How to Protect Against a Health Plan that is Insolvent or goes broke - Collecting Receivables

Can a health plan go out of business and not pay your healthcare receivables?

When a insolvent health plan fails to pay a provider for the monies owed, the provider may have a very limited recourse.  There may be funds or pools of various funds to collect from, that are intended to protect the enrollee or patient.
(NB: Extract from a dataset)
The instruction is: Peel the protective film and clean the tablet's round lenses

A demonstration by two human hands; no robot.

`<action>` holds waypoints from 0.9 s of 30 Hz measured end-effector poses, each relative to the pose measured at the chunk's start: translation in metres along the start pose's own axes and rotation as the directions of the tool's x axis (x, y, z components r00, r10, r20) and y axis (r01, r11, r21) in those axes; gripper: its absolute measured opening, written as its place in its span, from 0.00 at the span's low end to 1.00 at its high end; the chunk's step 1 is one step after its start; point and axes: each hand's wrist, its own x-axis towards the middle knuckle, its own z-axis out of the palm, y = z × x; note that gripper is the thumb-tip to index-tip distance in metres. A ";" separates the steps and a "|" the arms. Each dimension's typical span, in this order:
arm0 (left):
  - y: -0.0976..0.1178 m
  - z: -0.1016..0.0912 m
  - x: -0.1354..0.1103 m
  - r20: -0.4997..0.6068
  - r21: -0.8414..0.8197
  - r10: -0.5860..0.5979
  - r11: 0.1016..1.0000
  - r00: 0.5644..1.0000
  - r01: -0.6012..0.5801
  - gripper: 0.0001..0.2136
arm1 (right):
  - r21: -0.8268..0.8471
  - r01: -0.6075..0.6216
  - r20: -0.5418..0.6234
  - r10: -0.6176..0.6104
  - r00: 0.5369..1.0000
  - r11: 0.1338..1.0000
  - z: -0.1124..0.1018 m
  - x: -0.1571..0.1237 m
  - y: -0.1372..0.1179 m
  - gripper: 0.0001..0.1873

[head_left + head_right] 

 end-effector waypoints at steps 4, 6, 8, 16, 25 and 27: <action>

Some times the contracting with bad insurance companies can be avoided:

Due Diligence Before You Contract:

  • Ask the insurance company for its financial statements,
  • Check National Association of Insurance Commissioners (NAIC) for filings to see what information is available
  • Check the State's department of insurance for filings that HMOs and Other Insurance companies are required to make
  • Check for brokerage analyst ratings that are being given to the plan by the experts, 
  • Check for Reinsurance Policies
  • Ask for Insolvency Insurance - especially HMOs are required to carry that in many states

In contracts you should ask for provisions regarding the right to audit, cash deposits if a claim is paid more than a specified number of days past due, late payment penalty, and late payment interest, and do not allow for setoff by the payer; all these provisions keep the insurance plans from avoiding payment.

Typically health plans do not go bankrupt over night, it takes a while.

Look for Warning Signs of Insolvency:

  • Financial Losses
  • Payment delays 
  • Blanket denials of categories of claims
  • Sometimes they may deny every N(th) claim, meaning random denials without reason
  • Other, there are other strategies that health plans use to deny claims.

If you are seeing inappropriate denials or delays in payment, then you should do the following:

  • Review your termination provisions in the contract, and consider terminating the contract,
  • Review the financial status of the health plan to see if you are detecting warning signs of a bankruptcy approaching, 
  • Be expedient in pursuing your claim and do not hesitate to go first, because you don't want to be the last one to collect from that payer,
  • If the health plan files for bankruptcy, do pay attention to the bankruptcy notices and file your claim with the bankruptcy court.